In article <196@zds-ux.UUCP> gerry@zds-ux.UUCP (Gerry Gleason) writes:

   Path: brunix!uunet!zds-ux!gerry
   From: gerry@zds-ux.UUCP (Gerry Gleason)
   Newsgroups: comp.arch
   Summary: Do they measure anything?
   Date: 22 Feb 90 17:19:19 GMT
   Reply-To: gerry@zds-ux.UUCP (Gerry Gleason)
   Organization: Zenith Data Systems
   Lines: 29

   I have just been going through a bunch of marketing hype for Neal
...
   The EE Times
   article has the results for his Test 5 (Short integer math) showing
   the Sun-3 to be ~10% faster than a Sun-4, which leads me to believe
   that the benchmark is bogus.
...
   Gerry Gleason


This may very well be accurate due to the SPARC's lack of integer
divide.

I would, however, seriously question a benchmark that claims to
measure performance of a certain class of applications
(business/personal productivity in this case), and one of the tests is
a very low-level, MIPS sort of rating.

Scott Draves			Space... The Final Frontier
wsd@cs.brown.edu
uunet!brunix!wsd
Box 2555 Brown U Prov RI 02912

amir@smsc.sony.com (Amir ) (02/24/90)

In article <196@zds-ux.UUCP> gerry@zds-ux.UUCP (Gerry Gleason) writes:
>I have just been going through a bunch of marketing hype for Neal
>Nelson.  He claims that his "Business Benchmark" measures how
>well machines perform on "tasks like word processing, spread sheets,
>database management, accounting, programming and CAD," but I have
>never seen anything that backs this up with analysis or real data.
 
Quite true.  I have seen a lot of bad benchmarks in my time but this is
one of the worst.

>Also in the package are quite a few reprints that prominently
>feature these benchmarks, including several saying RISC is not
>much of a win based on his benchmarks.  (Federal Computer Week,
>"Tests Challenge Old RISC, CISC Notions; EE Times, "CISC beats RISC
>in test"; Computerworld, "Unearthing RISC worms")  The EE Times
>article has the results for his Test 5 (Short integer math) showing
>the Sun-3 to be ~10% faster than a Sun-4, which leads me to believe
>that the benchmark is bogus.  I thought EE Times was a pretty good
>publication, but the article does not even ask the question of what
>the benchmark is really measuring.
 
I was quite surprised too but it sort of made sense.  There were a lot
of people who were trying hard for a reason to discredit RISC.

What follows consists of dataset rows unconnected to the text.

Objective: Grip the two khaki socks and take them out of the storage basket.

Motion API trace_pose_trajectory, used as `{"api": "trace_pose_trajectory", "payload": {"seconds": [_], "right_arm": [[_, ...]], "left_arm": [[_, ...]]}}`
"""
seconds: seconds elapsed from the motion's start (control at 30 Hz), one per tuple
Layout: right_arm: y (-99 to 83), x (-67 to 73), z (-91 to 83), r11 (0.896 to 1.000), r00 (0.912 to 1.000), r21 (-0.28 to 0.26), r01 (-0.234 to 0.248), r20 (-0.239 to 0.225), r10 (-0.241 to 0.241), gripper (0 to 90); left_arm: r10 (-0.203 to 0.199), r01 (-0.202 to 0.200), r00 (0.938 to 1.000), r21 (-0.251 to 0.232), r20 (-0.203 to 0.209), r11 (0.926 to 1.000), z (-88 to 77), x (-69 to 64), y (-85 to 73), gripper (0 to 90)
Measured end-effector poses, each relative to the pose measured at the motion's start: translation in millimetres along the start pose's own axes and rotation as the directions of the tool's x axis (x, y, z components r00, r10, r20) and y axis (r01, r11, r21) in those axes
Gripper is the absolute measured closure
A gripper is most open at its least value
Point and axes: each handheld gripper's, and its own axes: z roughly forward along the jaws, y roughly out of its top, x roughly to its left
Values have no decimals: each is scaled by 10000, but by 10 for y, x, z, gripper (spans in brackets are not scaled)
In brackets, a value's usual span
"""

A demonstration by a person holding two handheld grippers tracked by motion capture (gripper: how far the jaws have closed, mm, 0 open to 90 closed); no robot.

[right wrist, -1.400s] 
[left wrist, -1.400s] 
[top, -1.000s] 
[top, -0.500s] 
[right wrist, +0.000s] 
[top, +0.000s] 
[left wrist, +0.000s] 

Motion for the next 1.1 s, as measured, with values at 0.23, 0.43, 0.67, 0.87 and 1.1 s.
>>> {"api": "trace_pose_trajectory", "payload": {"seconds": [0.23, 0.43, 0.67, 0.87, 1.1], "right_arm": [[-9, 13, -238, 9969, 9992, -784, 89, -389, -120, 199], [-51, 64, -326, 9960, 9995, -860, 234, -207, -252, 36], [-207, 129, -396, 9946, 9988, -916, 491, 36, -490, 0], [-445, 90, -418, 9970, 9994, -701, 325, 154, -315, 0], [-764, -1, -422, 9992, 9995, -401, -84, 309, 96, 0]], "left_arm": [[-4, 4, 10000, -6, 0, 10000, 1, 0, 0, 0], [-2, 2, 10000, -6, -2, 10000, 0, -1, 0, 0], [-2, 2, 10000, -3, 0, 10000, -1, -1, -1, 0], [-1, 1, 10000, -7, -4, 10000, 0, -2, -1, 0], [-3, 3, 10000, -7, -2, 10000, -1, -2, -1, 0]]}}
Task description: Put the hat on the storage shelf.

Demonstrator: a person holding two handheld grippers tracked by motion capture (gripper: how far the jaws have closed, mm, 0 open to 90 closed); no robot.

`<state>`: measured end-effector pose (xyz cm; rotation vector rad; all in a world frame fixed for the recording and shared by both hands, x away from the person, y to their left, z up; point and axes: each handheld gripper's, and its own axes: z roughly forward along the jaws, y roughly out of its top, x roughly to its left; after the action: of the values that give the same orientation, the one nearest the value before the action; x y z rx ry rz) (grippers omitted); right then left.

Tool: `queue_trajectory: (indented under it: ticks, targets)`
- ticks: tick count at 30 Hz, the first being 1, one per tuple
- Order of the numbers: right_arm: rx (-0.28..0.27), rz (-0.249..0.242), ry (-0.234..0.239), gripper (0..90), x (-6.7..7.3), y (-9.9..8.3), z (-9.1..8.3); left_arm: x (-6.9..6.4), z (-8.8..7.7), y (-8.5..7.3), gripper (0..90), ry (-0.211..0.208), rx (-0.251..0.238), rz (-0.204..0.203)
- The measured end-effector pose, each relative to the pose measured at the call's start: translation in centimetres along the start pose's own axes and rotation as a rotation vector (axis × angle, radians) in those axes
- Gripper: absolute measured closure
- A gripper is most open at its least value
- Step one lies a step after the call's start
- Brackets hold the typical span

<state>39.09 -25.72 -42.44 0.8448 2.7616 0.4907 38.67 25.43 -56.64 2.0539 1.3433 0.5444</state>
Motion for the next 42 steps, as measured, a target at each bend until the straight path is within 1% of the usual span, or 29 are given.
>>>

>I was hoping that someone has already done some analysis of these
>benchmarks, and can confirm my suspicion that these test not only
>are bogus, but don't even measure what they claim to.  Unfortunately,
>at least some important fraction of the market uses these benchmarks
>to evaluate products, so many of us must apply them to our products
>even though we suspect them of being misleading.  If they really are
>bogus, what can be done to publicly discredit them, so further harm
>is not done?
 
It is really bogus!  I had the opportunity to meet Mr. Nelson before he
went public with his benchmark.  The story that he gave goes as follows:

He had written/ported an accounting package to an old Unix box (don't remember 
which now -- back in 82-84).  Then his client bought what he thought was
a faster machine and to his surprise, Mr. Nelson's package actually ran
slower.  So, he started to analyze the problem and this led to his
infamous benchmark.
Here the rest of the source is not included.